Task goal
Every line below that includes "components" counts toward the total. Report that total alone.

Source data:
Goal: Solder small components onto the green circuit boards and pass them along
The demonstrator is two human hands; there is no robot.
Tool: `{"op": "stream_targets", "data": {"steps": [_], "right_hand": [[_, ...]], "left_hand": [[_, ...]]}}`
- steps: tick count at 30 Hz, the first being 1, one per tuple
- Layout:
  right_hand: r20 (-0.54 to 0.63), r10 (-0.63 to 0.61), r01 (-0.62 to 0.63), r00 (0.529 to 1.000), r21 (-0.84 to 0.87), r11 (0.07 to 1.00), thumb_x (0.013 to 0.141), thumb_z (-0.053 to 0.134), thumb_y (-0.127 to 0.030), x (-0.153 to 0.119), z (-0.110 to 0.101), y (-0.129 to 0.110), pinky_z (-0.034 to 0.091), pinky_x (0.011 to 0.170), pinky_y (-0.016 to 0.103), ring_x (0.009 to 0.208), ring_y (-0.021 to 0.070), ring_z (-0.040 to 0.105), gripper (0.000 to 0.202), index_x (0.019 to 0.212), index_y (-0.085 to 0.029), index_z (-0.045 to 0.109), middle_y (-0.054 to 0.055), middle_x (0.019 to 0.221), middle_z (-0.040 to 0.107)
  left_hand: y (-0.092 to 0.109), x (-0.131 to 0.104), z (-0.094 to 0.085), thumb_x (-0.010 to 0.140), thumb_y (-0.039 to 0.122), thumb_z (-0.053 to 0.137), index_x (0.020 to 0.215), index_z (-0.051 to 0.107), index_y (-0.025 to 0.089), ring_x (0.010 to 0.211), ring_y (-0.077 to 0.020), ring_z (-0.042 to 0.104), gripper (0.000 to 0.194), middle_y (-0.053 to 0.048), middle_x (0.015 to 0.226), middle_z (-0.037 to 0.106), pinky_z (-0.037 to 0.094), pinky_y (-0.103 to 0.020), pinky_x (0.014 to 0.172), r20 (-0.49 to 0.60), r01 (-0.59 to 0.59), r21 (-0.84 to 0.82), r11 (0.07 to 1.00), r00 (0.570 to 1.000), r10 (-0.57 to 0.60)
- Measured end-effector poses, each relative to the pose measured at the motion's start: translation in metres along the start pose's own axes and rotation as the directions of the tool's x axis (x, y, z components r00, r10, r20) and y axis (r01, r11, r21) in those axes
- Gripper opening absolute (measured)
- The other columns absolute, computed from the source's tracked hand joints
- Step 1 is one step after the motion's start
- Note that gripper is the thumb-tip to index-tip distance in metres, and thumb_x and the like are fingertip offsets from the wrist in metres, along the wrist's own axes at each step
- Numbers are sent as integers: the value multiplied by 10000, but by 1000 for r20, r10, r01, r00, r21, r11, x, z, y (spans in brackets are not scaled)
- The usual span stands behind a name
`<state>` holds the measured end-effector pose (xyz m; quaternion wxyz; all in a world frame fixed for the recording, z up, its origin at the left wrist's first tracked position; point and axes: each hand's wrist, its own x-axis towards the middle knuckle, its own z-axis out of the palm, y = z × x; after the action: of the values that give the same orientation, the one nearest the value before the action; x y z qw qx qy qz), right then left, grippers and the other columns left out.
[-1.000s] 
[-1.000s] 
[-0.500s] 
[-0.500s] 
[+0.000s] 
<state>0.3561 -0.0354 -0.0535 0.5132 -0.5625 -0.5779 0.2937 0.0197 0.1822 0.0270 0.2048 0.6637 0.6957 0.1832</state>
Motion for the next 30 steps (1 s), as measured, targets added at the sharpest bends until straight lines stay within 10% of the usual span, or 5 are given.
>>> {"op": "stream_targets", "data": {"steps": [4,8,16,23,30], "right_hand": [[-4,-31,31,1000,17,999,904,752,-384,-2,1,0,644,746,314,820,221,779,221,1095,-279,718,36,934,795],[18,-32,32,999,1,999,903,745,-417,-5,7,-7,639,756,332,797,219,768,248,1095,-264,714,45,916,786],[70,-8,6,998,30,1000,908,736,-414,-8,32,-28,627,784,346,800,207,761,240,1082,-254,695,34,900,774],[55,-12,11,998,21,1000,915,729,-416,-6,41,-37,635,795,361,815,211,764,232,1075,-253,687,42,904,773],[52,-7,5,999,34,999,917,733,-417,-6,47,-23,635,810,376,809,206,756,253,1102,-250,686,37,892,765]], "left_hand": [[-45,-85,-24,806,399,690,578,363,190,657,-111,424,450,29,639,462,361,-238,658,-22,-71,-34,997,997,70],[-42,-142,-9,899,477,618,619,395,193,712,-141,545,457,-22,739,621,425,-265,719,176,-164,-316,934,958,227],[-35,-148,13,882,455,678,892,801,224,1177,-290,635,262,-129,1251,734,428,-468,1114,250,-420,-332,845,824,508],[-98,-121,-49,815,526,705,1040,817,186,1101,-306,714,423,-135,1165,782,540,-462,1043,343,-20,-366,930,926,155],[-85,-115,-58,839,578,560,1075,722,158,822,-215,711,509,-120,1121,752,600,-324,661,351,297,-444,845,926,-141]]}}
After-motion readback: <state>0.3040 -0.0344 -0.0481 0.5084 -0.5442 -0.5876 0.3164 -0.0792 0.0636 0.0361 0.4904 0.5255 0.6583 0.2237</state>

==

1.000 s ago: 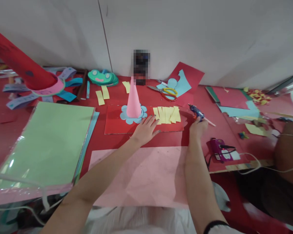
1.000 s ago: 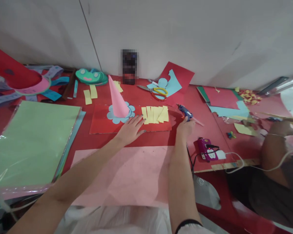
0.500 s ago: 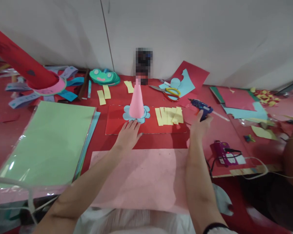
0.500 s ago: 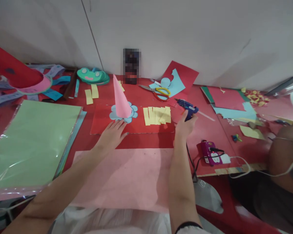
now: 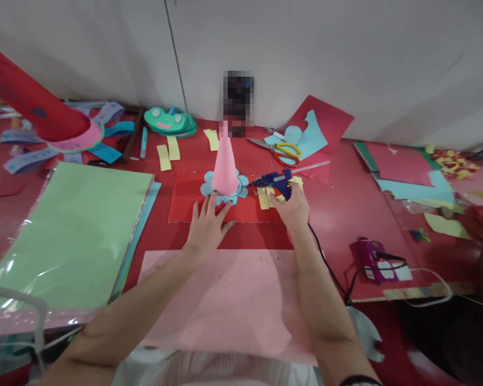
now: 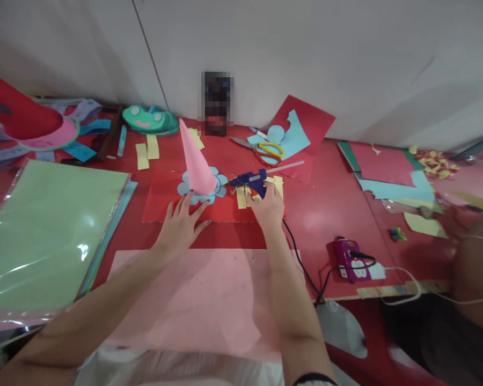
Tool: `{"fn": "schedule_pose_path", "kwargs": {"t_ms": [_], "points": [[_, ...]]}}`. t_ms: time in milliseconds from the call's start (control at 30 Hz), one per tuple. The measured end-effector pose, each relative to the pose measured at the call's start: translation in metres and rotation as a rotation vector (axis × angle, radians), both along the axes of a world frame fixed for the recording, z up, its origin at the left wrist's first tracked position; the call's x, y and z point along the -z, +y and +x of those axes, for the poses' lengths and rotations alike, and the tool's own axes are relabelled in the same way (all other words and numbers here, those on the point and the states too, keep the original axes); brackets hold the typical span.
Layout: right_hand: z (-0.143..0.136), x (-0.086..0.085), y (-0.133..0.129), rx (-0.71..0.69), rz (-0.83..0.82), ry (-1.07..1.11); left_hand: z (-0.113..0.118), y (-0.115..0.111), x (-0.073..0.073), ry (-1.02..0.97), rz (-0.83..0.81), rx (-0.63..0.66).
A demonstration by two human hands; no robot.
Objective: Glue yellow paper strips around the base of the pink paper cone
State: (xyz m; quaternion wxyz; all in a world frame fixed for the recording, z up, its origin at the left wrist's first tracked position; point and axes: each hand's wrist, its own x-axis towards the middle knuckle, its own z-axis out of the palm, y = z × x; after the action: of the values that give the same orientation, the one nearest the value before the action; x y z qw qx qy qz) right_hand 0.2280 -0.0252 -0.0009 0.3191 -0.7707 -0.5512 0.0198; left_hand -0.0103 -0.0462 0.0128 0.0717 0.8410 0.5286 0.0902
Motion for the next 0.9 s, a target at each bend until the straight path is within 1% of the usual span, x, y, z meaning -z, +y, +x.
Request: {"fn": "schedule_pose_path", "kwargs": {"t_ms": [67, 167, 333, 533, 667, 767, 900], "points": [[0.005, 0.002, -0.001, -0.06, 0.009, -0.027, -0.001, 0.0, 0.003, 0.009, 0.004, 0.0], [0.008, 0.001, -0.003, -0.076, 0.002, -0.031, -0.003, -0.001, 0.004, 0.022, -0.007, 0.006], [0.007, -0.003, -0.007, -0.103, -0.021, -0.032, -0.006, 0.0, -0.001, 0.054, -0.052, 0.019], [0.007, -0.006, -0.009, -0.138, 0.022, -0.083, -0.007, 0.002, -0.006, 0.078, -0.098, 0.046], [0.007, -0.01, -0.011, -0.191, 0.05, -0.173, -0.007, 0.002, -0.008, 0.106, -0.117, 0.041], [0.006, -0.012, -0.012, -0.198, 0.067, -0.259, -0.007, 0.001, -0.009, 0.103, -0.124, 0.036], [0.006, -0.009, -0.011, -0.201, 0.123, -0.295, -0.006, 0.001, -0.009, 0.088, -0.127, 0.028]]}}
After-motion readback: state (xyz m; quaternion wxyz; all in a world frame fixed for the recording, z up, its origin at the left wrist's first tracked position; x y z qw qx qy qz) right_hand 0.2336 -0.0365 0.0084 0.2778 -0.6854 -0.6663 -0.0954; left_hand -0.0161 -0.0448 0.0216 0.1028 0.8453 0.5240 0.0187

Response to this exercise
2